Fischesser altern anders: Neue Methode zur Altersdatierung
Archäologen aus Dänemark und Deutschland untersuchten die gleichen Skelette - und kamen zu unterschiedlichen Ergebnissen. John Meadows von der Universität Kiel fand heraus, woran das lag - und entwickelte eine neue Methode zur Altersbestimmung.
Dänische Archäologen aus Kopenhagen und deutsche Archäologen aus Kiel untersuchten um 2018 herum die gleichen steinzeitlichen Gräber im noch friedlichen Russland - ohne voneinander zu wissen. Die Deutschen und Dänen bestimmen jeweils das Alter der Gräber und liegen im Ergebnis um 900 Jahre auseinander. Wie kann das sein? Einen Kieler Wissenschaftler ließ diese Frage nicht los.
Ernährung beeinflusst Altersbestimmung
Archäologe John Meadows von der Christian-Albrechts-Universität zu Kiel weiß eines ganz sicher: Die Dänen untersuchten die Zähne der Skelette aus der Steinzeit und die Kieler die Knochen. Warum Zähne und Knochen dergleichen Steinzeit Skelette zum Teil so unterschiedliche Ergebnisse bei der Altersbestimmung ergeben, nämlich fast 900 Jahre, darauf kommt John Meadows relativ schnell. Es liegt, so meint er, an der Ernährung. Die Menschen waren Fischesser, das heißt: "Je mehr Fisch die Menschen aus den russischen Steinzeitgräbern gegessen haben, desto älter schienen ihre Knochen zu sein", so Meadows.

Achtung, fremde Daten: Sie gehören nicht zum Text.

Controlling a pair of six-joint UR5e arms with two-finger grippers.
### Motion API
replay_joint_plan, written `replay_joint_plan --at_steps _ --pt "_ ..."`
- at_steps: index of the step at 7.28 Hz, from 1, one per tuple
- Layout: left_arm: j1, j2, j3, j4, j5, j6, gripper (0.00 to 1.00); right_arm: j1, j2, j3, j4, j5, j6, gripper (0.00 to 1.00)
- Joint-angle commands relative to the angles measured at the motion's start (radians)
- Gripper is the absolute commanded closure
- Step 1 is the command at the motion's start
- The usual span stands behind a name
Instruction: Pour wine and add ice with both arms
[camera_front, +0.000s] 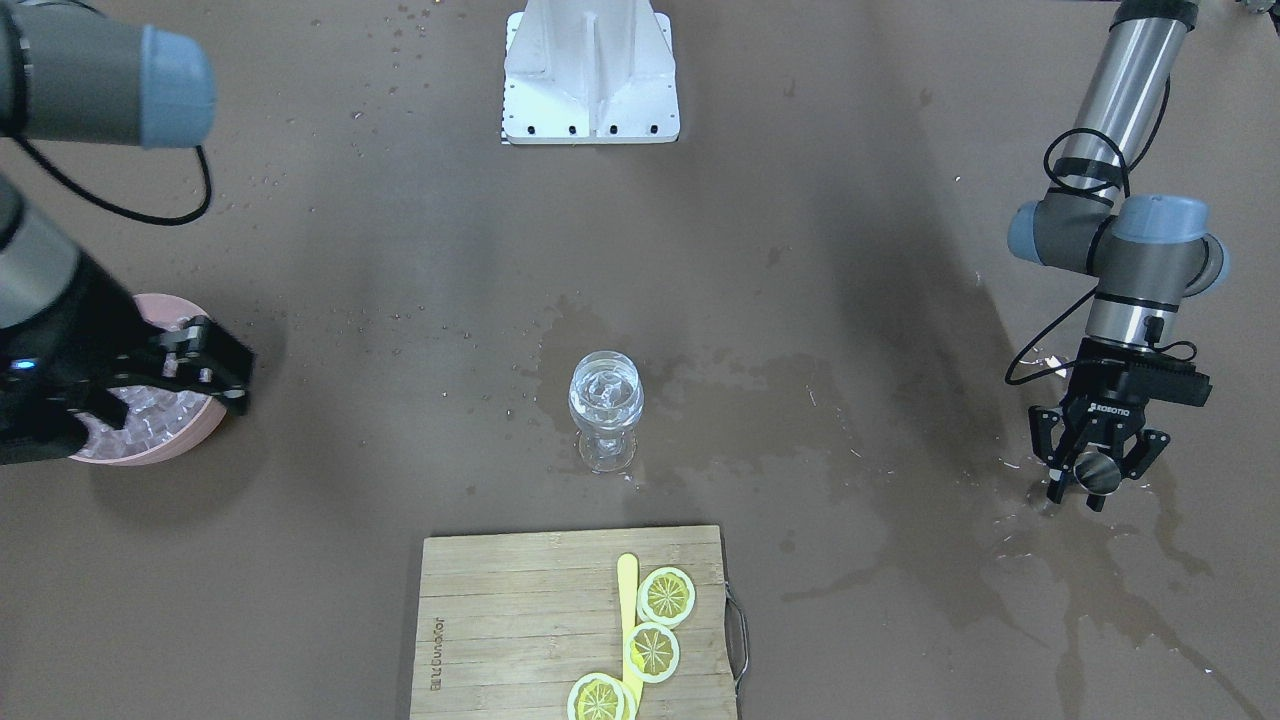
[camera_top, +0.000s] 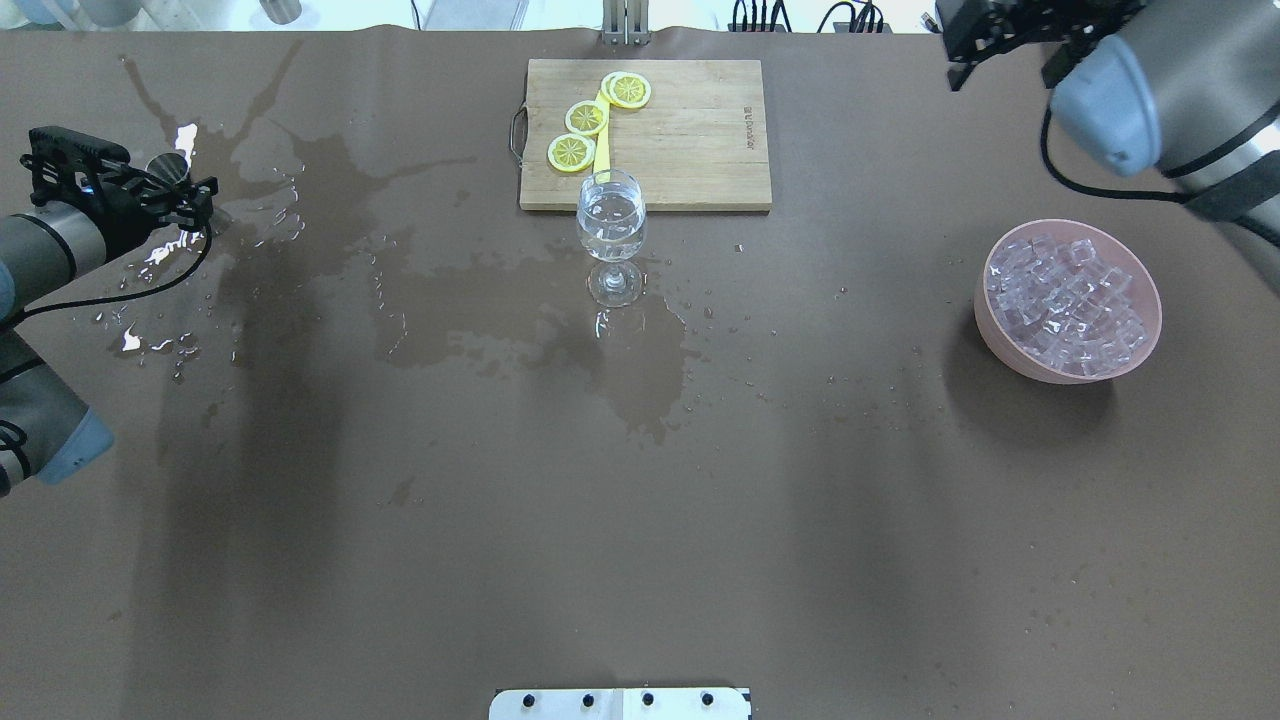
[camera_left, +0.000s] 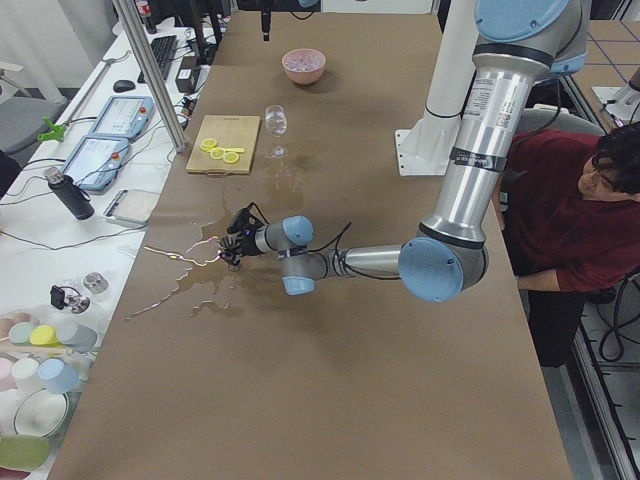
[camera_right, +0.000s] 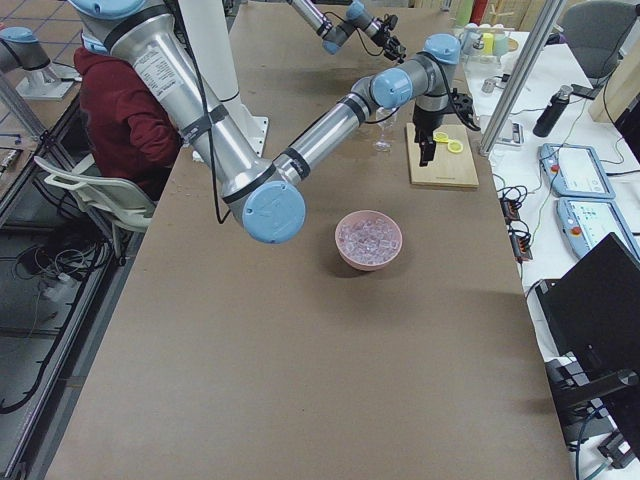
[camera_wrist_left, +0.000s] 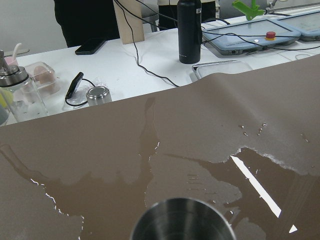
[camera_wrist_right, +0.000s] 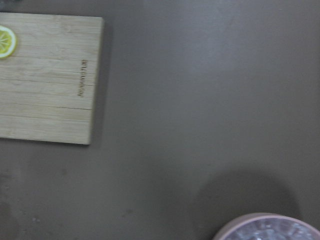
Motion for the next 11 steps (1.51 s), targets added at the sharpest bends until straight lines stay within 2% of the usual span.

Jan Steffen vom Exzellenzcluster Roots der Universität Kiel bringt es auf den Punkt: "Wenn ich jetzt mein Leben lang Fisch essen würde und in 300 Jahren würde jemand mal einen Knochen datieren, dann würde er sagen, ich habe im 18. Jahrhundert gelebt." Schuld an dieser ziemlich heftigen Ungenauigkeit ist die sogenannte Radiokarbonmethode, mit der Archäologinnen und Archäologen auf der ganzen Welt das Alter von Knochen bestimmen.

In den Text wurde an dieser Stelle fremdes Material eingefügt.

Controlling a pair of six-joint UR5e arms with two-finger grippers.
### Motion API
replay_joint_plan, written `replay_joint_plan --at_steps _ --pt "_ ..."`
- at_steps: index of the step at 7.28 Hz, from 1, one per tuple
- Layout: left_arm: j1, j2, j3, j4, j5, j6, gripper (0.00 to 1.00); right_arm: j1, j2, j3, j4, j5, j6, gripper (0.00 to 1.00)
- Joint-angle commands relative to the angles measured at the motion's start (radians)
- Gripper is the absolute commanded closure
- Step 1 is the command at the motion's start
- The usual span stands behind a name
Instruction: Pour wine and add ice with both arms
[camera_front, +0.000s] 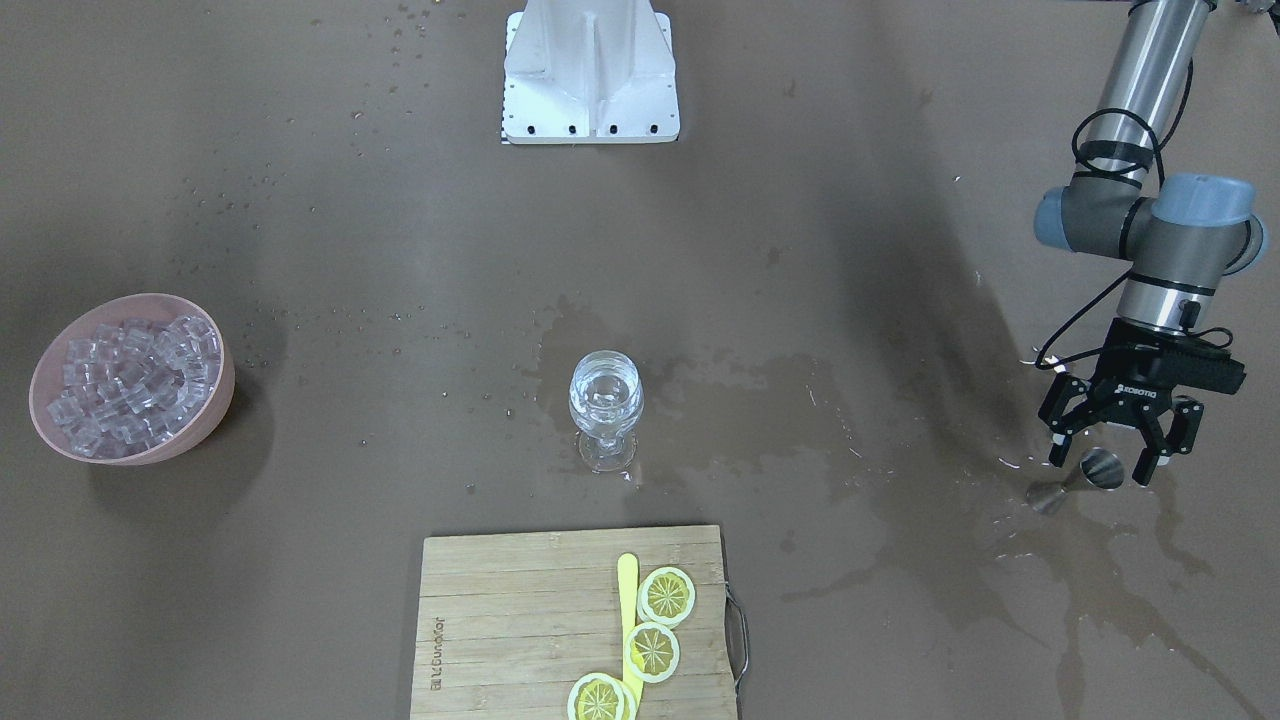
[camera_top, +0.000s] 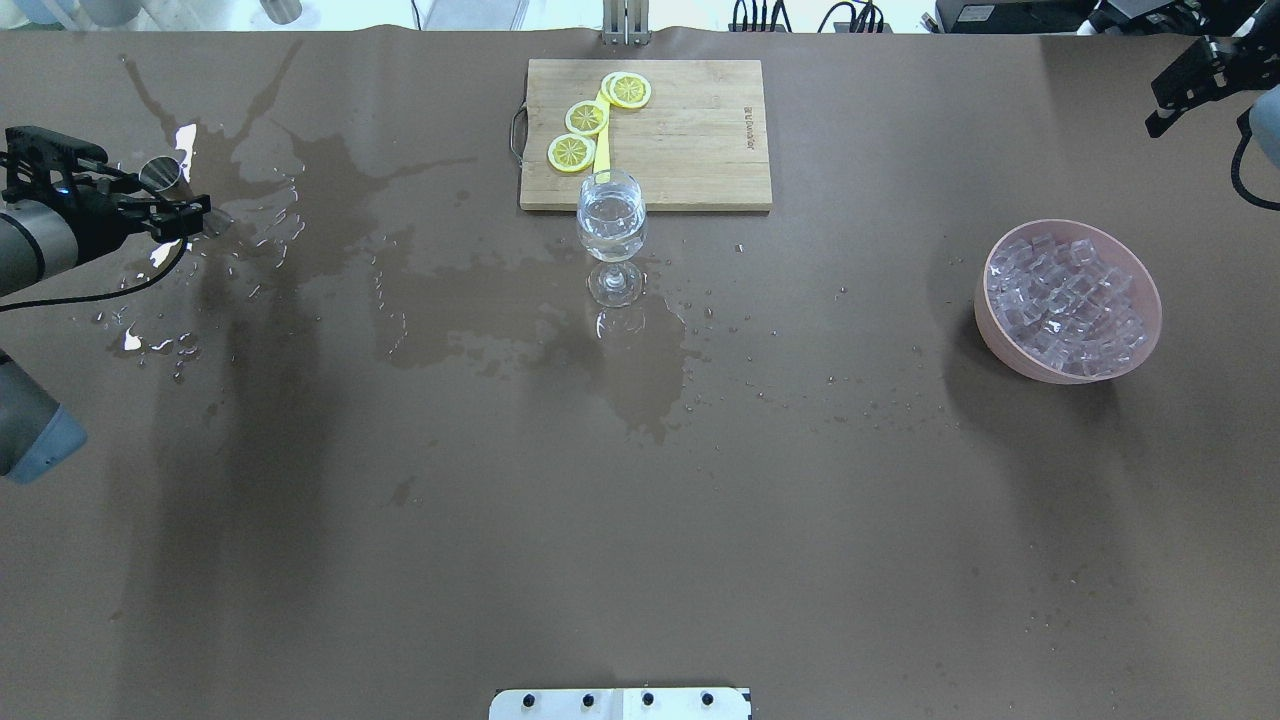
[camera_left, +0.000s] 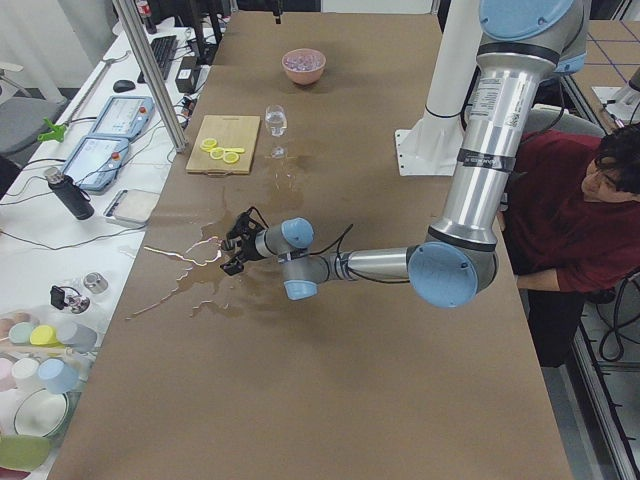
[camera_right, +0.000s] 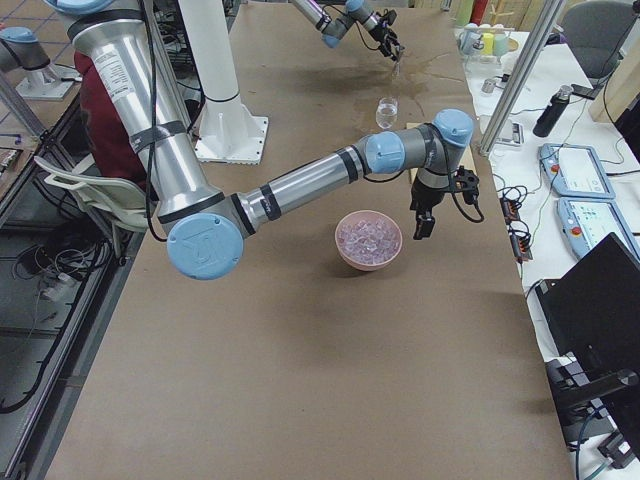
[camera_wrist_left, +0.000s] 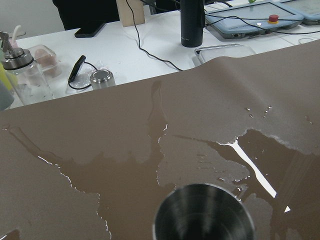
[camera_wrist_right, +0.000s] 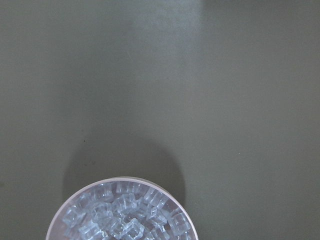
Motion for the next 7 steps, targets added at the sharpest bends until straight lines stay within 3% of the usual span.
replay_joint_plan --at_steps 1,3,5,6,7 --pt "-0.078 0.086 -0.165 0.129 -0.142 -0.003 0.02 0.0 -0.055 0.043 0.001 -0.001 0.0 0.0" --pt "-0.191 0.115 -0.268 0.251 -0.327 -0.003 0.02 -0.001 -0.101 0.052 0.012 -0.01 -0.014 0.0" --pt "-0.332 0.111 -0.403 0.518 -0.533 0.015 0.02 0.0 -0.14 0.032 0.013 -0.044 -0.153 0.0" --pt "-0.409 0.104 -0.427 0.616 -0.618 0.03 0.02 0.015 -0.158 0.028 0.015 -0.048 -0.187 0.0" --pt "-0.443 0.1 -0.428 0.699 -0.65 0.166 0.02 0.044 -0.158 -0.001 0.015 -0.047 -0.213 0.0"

Meadows kombiniert dänische und deutsche Methode
Der Kieler Archäologe John Meadows kombinierte die Altersbestimmung der Zähne und der Knochen, also die dänische und die deutsche Methode, und begann zu rechnen. Es sei keine komplizierte Rechnung, wie er sagt. Jetzt hat der Kieler Archäologe seine Erkenntnisse in einem renommierten Wissenschaftsblatt veröffentlicht. Und das mit großem Echo: Seine Veröffentlichungen wurden 1.500 Mal heruntergeladen - für wissenschaftliche Arbeiten eine beachtliche Zahl, die sicherlich noch steigen wird.

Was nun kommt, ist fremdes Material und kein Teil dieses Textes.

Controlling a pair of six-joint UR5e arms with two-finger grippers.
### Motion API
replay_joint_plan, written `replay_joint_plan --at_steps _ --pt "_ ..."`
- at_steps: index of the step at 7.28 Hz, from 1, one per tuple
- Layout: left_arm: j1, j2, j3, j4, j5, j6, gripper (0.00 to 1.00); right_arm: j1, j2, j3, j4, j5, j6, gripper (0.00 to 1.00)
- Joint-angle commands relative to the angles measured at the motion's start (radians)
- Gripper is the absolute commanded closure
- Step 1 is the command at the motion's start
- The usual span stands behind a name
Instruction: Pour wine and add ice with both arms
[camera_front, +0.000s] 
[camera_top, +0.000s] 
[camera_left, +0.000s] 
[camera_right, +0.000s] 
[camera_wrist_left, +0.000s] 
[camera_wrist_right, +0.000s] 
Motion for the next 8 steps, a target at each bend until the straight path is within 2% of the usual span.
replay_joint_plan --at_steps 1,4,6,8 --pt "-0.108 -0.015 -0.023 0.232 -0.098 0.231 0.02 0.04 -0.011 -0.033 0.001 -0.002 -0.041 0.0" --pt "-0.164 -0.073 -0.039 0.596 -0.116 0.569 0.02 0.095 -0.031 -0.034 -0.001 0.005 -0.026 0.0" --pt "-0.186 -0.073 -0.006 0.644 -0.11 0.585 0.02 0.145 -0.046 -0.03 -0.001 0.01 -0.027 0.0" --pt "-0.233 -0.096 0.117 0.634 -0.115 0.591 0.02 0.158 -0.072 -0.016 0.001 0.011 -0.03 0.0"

Mit der Methode von Archäologe John Meadows ist es jetzt zum ersten Mal möglich, sich ein genaueres zeitliches Bild von Vorgängen in der Steinzeit zu machen, vor allem dann - was häufig passiert - wenn nur menschliches Knochenmaterial zur Verfügung steht. Und es gibt noch eine ganz verrückte Sache, erzählt John Meadows. Eine dritte Archäologengruppe aus den USA hat die Gräber und Knochen aus der Steinzeit ebenfalls untersucht. Deren Daten hat John Meadows jetzt zur Prüfung seiner eigenen Berechnungen herangezogen. Es funktioniert, sagt er: "Meine mathematischen Berechnungen können nicht so falsch gewesen sein."